INPUT START

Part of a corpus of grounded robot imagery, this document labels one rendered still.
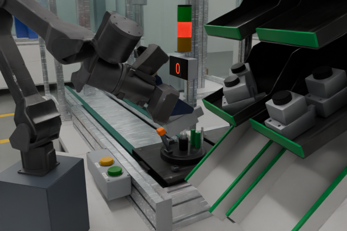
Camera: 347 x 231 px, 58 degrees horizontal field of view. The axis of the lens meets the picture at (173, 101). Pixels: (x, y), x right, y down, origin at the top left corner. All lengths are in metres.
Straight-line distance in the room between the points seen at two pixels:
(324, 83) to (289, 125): 0.08
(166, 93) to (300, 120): 0.22
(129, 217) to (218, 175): 0.29
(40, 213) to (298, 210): 0.50
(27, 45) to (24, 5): 5.20
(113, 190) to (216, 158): 0.30
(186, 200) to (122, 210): 0.20
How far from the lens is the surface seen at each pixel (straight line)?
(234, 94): 0.60
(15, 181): 0.74
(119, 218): 0.90
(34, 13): 0.63
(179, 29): 1.08
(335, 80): 0.56
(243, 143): 0.75
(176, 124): 0.60
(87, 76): 0.53
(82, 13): 1.85
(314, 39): 0.45
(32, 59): 5.88
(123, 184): 0.89
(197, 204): 0.85
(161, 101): 0.49
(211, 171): 0.76
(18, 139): 0.71
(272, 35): 0.52
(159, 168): 0.90
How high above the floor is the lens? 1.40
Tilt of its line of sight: 16 degrees down
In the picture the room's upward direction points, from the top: straight up
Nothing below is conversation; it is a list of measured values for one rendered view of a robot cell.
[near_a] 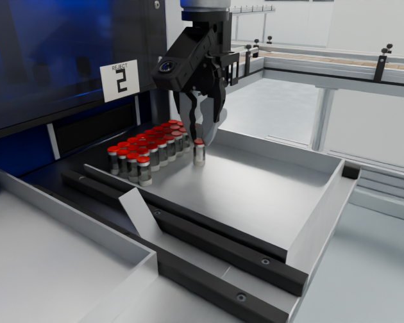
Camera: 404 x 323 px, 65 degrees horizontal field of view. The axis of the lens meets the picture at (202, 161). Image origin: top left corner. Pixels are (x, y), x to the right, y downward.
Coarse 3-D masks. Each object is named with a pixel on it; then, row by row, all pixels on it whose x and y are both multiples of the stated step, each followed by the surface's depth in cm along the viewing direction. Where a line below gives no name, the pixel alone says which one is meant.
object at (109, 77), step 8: (120, 64) 56; (128, 64) 57; (136, 64) 59; (104, 72) 53; (112, 72) 55; (120, 72) 56; (128, 72) 58; (136, 72) 59; (104, 80) 54; (112, 80) 55; (128, 80) 58; (136, 80) 60; (104, 88) 54; (112, 88) 56; (128, 88) 59; (136, 88) 60; (104, 96) 54; (112, 96) 56; (120, 96) 57
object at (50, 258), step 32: (0, 192) 49; (32, 192) 45; (0, 224) 42; (32, 224) 42; (64, 224) 42; (96, 224) 38; (0, 256) 37; (32, 256) 37; (64, 256) 37; (96, 256) 37; (128, 256) 36; (0, 288) 33; (32, 288) 33; (64, 288) 33; (96, 288) 33; (128, 288) 31; (0, 320) 30; (32, 320) 30; (64, 320) 30; (96, 320) 28
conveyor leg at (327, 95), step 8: (328, 88) 124; (336, 88) 123; (328, 96) 128; (320, 104) 131; (328, 104) 129; (320, 112) 132; (328, 112) 131; (320, 120) 133; (328, 120) 133; (320, 128) 134; (320, 136) 136; (312, 144) 140; (320, 144) 137
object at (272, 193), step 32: (192, 160) 59; (224, 160) 59; (256, 160) 59; (288, 160) 58; (320, 160) 55; (160, 192) 49; (192, 192) 49; (224, 192) 49; (256, 192) 49; (288, 192) 49; (320, 192) 49; (224, 224) 37; (256, 224) 42; (288, 224) 42; (288, 256) 34
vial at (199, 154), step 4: (196, 148) 56; (200, 148) 55; (204, 148) 56; (196, 152) 56; (200, 152) 55; (204, 152) 56; (196, 156) 56; (200, 156) 56; (204, 156) 56; (196, 160) 56; (200, 160) 56; (204, 160) 57; (196, 164) 57; (200, 164) 57; (204, 164) 57
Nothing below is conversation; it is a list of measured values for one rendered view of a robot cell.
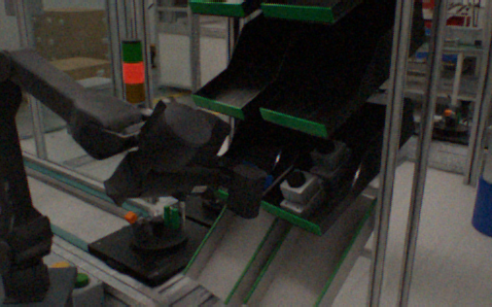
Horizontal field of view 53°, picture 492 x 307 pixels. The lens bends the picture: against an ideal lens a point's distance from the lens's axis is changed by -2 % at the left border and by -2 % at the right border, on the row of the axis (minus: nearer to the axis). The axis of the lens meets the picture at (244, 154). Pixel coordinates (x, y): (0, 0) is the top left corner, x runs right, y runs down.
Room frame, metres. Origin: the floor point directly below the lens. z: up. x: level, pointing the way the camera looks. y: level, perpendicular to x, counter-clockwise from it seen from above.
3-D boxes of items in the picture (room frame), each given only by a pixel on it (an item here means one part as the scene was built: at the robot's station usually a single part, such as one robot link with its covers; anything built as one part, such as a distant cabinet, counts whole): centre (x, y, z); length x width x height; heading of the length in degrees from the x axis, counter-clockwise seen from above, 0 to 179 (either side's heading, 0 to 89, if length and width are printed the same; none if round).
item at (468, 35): (5.92, -2.56, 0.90); 0.40 x 0.31 x 0.17; 53
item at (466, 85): (5.77, -2.52, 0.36); 0.60 x 0.40 x 0.15; 55
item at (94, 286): (0.92, 0.40, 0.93); 0.21 x 0.07 x 0.06; 52
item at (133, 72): (1.25, 0.28, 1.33); 0.05 x 0.05 x 0.05
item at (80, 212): (1.24, 0.43, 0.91); 0.84 x 0.28 x 0.10; 52
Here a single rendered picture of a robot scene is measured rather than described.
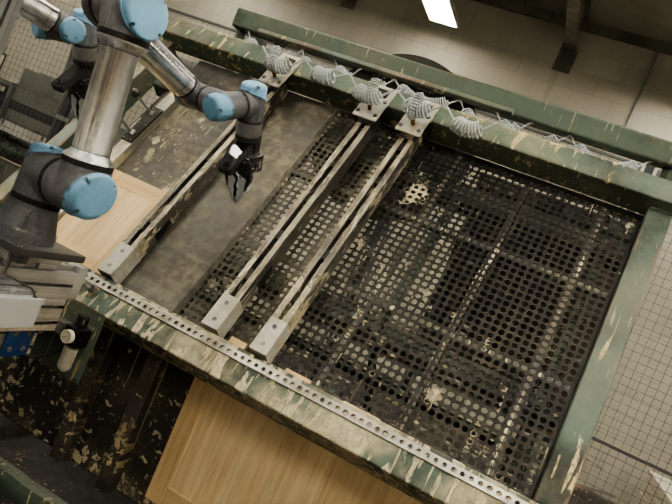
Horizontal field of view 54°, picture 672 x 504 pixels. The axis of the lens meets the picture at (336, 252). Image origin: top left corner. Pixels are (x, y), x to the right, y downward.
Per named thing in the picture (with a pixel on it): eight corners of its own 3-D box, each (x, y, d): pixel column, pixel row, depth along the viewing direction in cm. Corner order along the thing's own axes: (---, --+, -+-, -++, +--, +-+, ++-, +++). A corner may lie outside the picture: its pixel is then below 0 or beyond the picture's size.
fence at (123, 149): (28, 241, 235) (23, 234, 232) (189, 83, 281) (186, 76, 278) (38, 246, 234) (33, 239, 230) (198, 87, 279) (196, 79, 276)
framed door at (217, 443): (148, 494, 227) (144, 496, 225) (209, 349, 226) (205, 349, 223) (378, 644, 197) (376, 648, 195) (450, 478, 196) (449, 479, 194)
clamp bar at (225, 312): (200, 330, 209) (182, 290, 190) (375, 103, 267) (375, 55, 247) (226, 343, 206) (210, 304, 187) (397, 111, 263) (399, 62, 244)
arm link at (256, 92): (233, 79, 182) (255, 77, 188) (228, 117, 187) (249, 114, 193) (253, 88, 178) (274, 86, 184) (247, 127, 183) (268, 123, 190)
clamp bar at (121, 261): (99, 277, 224) (72, 235, 204) (286, 73, 281) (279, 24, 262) (121, 289, 221) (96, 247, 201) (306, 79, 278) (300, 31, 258)
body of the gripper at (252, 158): (261, 173, 199) (267, 135, 194) (246, 180, 192) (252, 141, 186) (240, 164, 202) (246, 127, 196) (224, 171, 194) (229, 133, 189)
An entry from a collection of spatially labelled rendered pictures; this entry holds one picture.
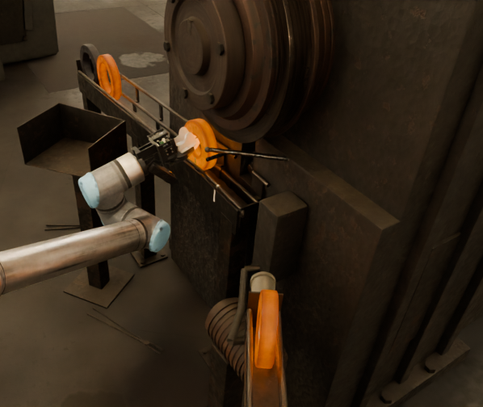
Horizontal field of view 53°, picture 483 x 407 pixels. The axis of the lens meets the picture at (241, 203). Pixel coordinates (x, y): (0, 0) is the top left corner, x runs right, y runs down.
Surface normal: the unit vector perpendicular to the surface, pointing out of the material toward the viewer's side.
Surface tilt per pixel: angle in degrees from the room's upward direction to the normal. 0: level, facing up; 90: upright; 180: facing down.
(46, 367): 1
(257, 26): 64
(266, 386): 6
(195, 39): 90
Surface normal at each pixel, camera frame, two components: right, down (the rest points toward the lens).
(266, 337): 0.00, -0.02
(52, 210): 0.07, -0.80

INPUT END

#### TASK GOAL:
Reproduce all entries without any change, and omit the pictures.

#### RESPONSE AREA:
Part of a corpus of grounded robot imagery, this document labels one rendered still.
Camera: 347 x 231 px, 58 degrees horizontal field of view. The axis of the lens meets the picture at (173, 101). Pixels: (x, y), x right, y down, origin at the top left corner. All lengths are in metres.
Straight-line distance in the room between the points seen at two pixels:
(324, 83) to (289, 125): 0.08
(166, 93) to (300, 120): 0.22
(129, 217) to (218, 175): 0.29
(40, 213) to (298, 210): 0.50
(27, 45) to (24, 5): 5.20
(113, 190) to (216, 158): 0.30
(186, 200) to (122, 210): 0.20
How far from the lens is the surface seen at each pixel (straight line)?
(234, 94): 0.60
(15, 181): 0.74
(119, 218): 0.90
(34, 13): 0.63
(179, 29): 1.08
(335, 80): 0.56
(243, 143): 0.75
(176, 124): 0.60
(87, 76): 0.53
(82, 13): 1.85
(314, 39): 0.45
(32, 59): 5.88
(123, 184): 0.89
(197, 204): 0.85
(161, 101): 0.49
(211, 171): 0.76
(18, 139): 0.71
(272, 35): 0.52
(159, 168): 0.90
How high above the floor is the lens? 1.40
Tilt of its line of sight: 16 degrees down
In the picture the room's upward direction points, from the top: straight up
Nothing below is conversation; it is a list of measured values for one rendered view of a robot cell.
[near_a] 
Camera: 404 x 323 px, 65 degrees horizontal field of view. The axis of the lens meets the picture at (202, 161). Image origin: top left corner. Pixels are (x, y), x to the right, y downward.
Coarse 3-D masks. Each object is named with a pixel on it; then, row by row, all pixels on it whose x and y are both multiples of the stated step, each followed by the surface's depth in cm along the viewing direction. Where a line below gives no name, the pixel alone says which one is meant.
object at (109, 77), step 8: (120, 64) 56; (128, 64) 57; (136, 64) 59; (104, 72) 53; (112, 72) 55; (120, 72) 56; (128, 72) 58; (136, 72) 59; (104, 80) 54; (112, 80) 55; (128, 80) 58; (136, 80) 60; (104, 88) 54; (112, 88) 56; (128, 88) 59; (136, 88) 60; (104, 96) 54; (112, 96) 56; (120, 96) 57
object at (50, 258), step 32: (0, 192) 49; (32, 192) 45; (0, 224) 42; (32, 224) 42; (64, 224) 42; (96, 224) 38; (0, 256) 37; (32, 256) 37; (64, 256) 37; (96, 256) 37; (128, 256) 36; (0, 288) 33; (32, 288) 33; (64, 288) 33; (96, 288) 33; (128, 288) 31; (0, 320) 30; (32, 320) 30; (64, 320) 30; (96, 320) 28
conveyor leg at (327, 95), step 8: (328, 88) 124; (336, 88) 123; (328, 96) 128; (320, 104) 131; (328, 104) 129; (320, 112) 132; (328, 112) 131; (320, 120) 133; (328, 120) 133; (320, 128) 134; (320, 136) 136; (312, 144) 140; (320, 144) 137
object at (272, 193), step 32: (192, 160) 59; (224, 160) 59; (256, 160) 59; (288, 160) 58; (320, 160) 55; (160, 192) 49; (192, 192) 49; (224, 192) 49; (256, 192) 49; (288, 192) 49; (320, 192) 49; (224, 224) 37; (256, 224) 42; (288, 224) 42; (288, 256) 34
vial at (199, 154), step 4: (196, 148) 56; (200, 148) 55; (204, 148) 56; (196, 152) 56; (200, 152) 55; (204, 152) 56; (196, 156) 56; (200, 156) 56; (204, 156) 56; (196, 160) 56; (200, 160) 56; (204, 160) 57; (196, 164) 57; (200, 164) 57; (204, 164) 57
Nothing below is conversation; it is a list of measured values for one rendered view of a robot cell.
Horizontal field of view 53°, picture 492 x 307 pixels. The lens bends the picture: against an ideal lens a point's distance from the lens's axis is changed by -2 % at the left border and by -2 % at the right border, on the row of the axis (minus: nearer to the axis). The axis of the lens meets the picture at (244, 154). Pixel coordinates (x, y): (0, 0) is the top left corner, x runs right, y runs down.
Room frame, metres. Origin: the floor point directly below the lens. z: up. x: level, pointing the way the camera looks. y: level, perpendicular to x, counter-clockwise from it seen from above.
3-D boxes of items in the picture (room frame), each given only by a pixel on it (an item here means one part as the scene was built: at the robot's station usually a single part, such as one robot link with its covers; anything built as one part, such as a distant cabinet, counts whole): centre (x, y, z); length x width x height; heading of the length in degrees from the x axis, counter-clockwise seen from above, 0 to 179 (either side's heading, 0 to 89, if length and width are printed the same; none if round).
item at (468, 35): (5.92, -2.56, 0.90); 0.40 x 0.31 x 0.17; 53
item at (466, 85): (5.77, -2.52, 0.36); 0.60 x 0.40 x 0.15; 55
item at (94, 286): (0.92, 0.40, 0.93); 0.21 x 0.07 x 0.06; 52
item at (133, 72): (1.25, 0.28, 1.33); 0.05 x 0.05 x 0.05
item at (80, 212): (1.24, 0.43, 0.91); 0.84 x 0.28 x 0.10; 52
Here a single rendered picture of a robot scene is measured rather than described.
Horizontal field of view 54°, picture 672 x 504 pixels. The axis of the lens meets the picture at (336, 252). Image origin: top left corner. Pixels are (x, y), x to the right, y downward.
Per named thing in the picture (with a pixel on it): eight corners of its own 3-D box, each (x, y, d): pixel column, pixel row, depth along the viewing direction in cm. Corner order along the thing's own axes: (---, --+, -+-, -++, +--, +-+, ++-, +++). A corner may lie outside the picture: its pixel is then below 0 or beyond the picture's size.
fence at (123, 149): (28, 241, 235) (23, 234, 232) (189, 83, 281) (186, 76, 278) (38, 246, 234) (33, 239, 230) (198, 87, 279) (196, 79, 276)
framed door at (217, 443): (148, 494, 227) (144, 496, 225) (209, 349, 226) (205, 349, 223) (378, 644, 197) (376, 648, 195) (450, 478, 196) (449, 479, 194)
clamp bar at (225, 312): (200, 330, 209) (182, 290, 190) (375, 103, 267) (375, 55, 247) (226, 343, 206) (210, 304, 187) (397, 111, 263) (399, 62, 244)
arm link at (256, 92): (233, 79, 182) (255, 77, 188) (228, 117, 187) (249, 114, 193) (253, 88, 178) (274, 86, 184) (247, 127, 183) (268, 123, 190)
clamp bar at (121, 261): (99, 277, 224) (72, 235, 204) (286, 73, 281) (279, 24, 262) (121, 289, 221) (96, 247, 201) (306, 79, 278) (300, 31, 258)
body of the gripper at (252, 158): (261, 173, 199) (267, 135, 194) (246, 180, 192) (252, 141, 186) (240, 164, 202) (246, 127, 196) (224, 171, 194) (229, 133, 189)
An entry from a collection of spatially labelled rendered pictures; this entry holds one picture.
Horizontal field of view 53°, picture 483 x 407 pixels. The axis of the lens meets the picture at (241, 203). Pixel coordinates (x, y): (0, 0) is the top left corner, x runs right, y runs down.
Surface normal: the unit vector perpendicular to the surface, pointing out of the material toward the viewer's side.
Surface tilt per pixel: angle in degrees from the room's upward direction to the normal. 0: level, facing up; 90: upright; 180: facing down.
(46, 367): 1
(257, 26): 64
(266, 386): 6
(195, 39): 90
Surface normal at each pixel, camera frame, two components: right, down (the rest points toward the lens).
(266, 337): 0.00, -0.02
(52, 210): 0.07, -0.80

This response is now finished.